For more than 100 years, U.S. brewers have sought to distance their product from hard alcohol. As the nation marched toward Prohibition, St. Louis brewing patriarch Adolphus Busch protested that his brew was a “light, happy drink,” a beverage of refreshment, not intemperance. And when the 18th Amendment was repealed, the industry won exemptions from the controls placed on distilleries.
Today, the difference is reflected on TV: no hard-liquor ads on the networks.
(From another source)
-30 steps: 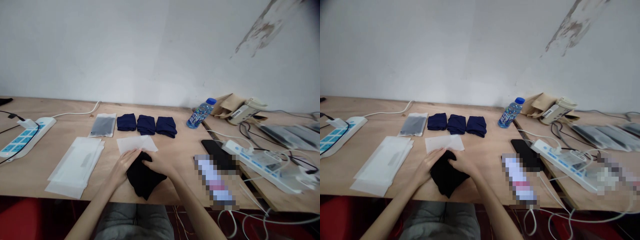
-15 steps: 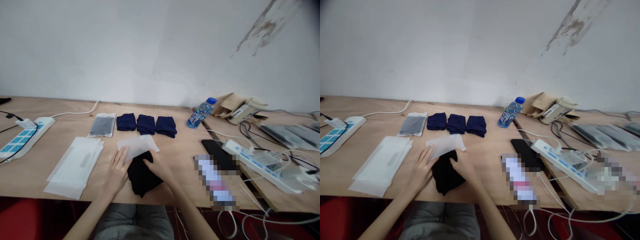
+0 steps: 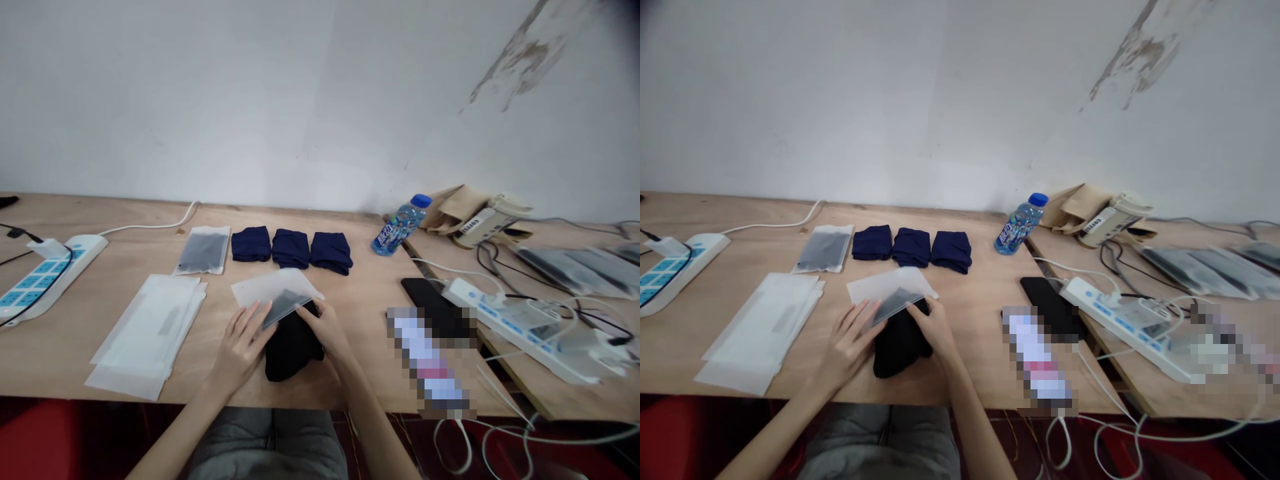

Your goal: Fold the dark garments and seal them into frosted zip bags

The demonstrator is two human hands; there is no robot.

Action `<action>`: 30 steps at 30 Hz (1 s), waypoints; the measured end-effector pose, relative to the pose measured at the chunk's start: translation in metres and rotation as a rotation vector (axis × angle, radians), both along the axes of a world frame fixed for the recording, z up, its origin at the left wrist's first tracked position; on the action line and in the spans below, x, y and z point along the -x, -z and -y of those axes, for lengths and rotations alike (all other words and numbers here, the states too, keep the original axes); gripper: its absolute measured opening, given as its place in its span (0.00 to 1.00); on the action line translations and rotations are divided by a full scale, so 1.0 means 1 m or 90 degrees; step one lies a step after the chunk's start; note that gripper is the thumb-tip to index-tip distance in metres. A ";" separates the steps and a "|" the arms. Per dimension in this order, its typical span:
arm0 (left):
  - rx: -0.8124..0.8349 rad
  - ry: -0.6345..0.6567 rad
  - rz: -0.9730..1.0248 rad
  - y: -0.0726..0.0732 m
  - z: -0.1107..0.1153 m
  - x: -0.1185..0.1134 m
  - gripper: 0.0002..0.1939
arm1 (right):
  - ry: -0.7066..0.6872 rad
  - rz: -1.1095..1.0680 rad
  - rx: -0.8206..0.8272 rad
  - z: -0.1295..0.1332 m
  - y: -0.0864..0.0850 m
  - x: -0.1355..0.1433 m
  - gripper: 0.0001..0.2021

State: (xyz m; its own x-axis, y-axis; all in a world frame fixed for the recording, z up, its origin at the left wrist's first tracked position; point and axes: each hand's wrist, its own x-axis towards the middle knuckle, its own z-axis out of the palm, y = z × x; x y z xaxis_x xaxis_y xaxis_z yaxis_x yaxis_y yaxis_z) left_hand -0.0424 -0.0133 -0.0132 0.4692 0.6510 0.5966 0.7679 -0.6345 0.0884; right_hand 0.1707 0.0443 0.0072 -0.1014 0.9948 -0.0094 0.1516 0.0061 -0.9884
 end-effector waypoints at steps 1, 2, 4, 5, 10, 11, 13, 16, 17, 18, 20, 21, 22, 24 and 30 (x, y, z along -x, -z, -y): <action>0.009 -0.019 -0.011 0.001 -0.001 -0.002 0.25 | 0.006 0.001 0.002 0.001 0.001 -0.001 0.17; 0.021 -0.037 -0.022 0.002 -0.002 -0.005 0.25 | 0.014 0.004 0.005 0.001 0.003 -0.001 0.17; 0.046 -0.065 -0.042 0.003 -0.005 -0.012 0.26 | 0.038 0.012 0.016 0.001 0.007 -0.002 0.17; 0.053 -0.072 -0.049 0.003 -0.006 -0.015 0.27 | 0.054 0.011 0.022 0.001 0.010 -0.002 0.18; 0.016 -0.019 -0.071 -0.002 -0.008 -0.022 0.26 | 0.130 -0.042 0.025 -0.002 0.020 0.003 0.23; 0.001 -0.003 -0.071 -0.004 -0.008 -0.022 0.26 | 0.142 -0.046 0.025 -0.003 0.022 0.004 0.24; -0.022 0.016 -0.057 -0.006 -0.009 -0.022 0.25 | 0.154 -0.030 0.025 -0.004 0.022 0.008 0.26; -0.025 0.016 -0.016 -0.007 -0.011 -0.021 0.24 | 0.115 0.033 0.023 -0.004 0.016 0.007 0.25; -0.015 0.014 -0.007 -0.007 -0.011 -0.021 0.25 | 0.090 0.059 0.017 -0.003 0.013 0.005 0.23; 0.001 0.011 -0.005 -0.005 -0.012 -0.020 0.26 | 0.061 0.087 0.008 -0.002 0.008 0.002 0.22; 0.052 0.001 -0.022 -0.001 -0.014 -0.017 0.30 | 0.001 0.158 -0.022 0.002 -0.002 -0.006 0.18; 0.082 -0.005 -0.034 0.001 -0.015 -0.015 0.33 | -0.029 0.206 -0.045 0.004 -0.006 -0.010 0.16; 0.112 -0.012 -0.044 0.003 -0.016 -0.013 0.37 | -0.057 0.260 -0.069 0.007 -0.010 -0.013 0.14; 0.161 -0.014 -0.053 0.008 -0.018 -0.011 0.42 | -0.092 0.380 -0.114 0.012 -0.016 -0.015 0.11; 0.219 -0.011 -0.060 0.014 -0.022 -0.017 0.41 | -0.091 0.707 -0.159 0.022 -0.019 0.004 0.12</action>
And it’s part of the tax code: beer and malt-based beverages pay less than half the rate of taxes on distilled alcohol.
But malternatives – especially the new breed with hard-liquor labels – muddy that distinction.
Technically, they’re malt beverages, because they contain federally mandated minimum quantities of malt and hops, the ingredients that give beer its sweetness and bitterness.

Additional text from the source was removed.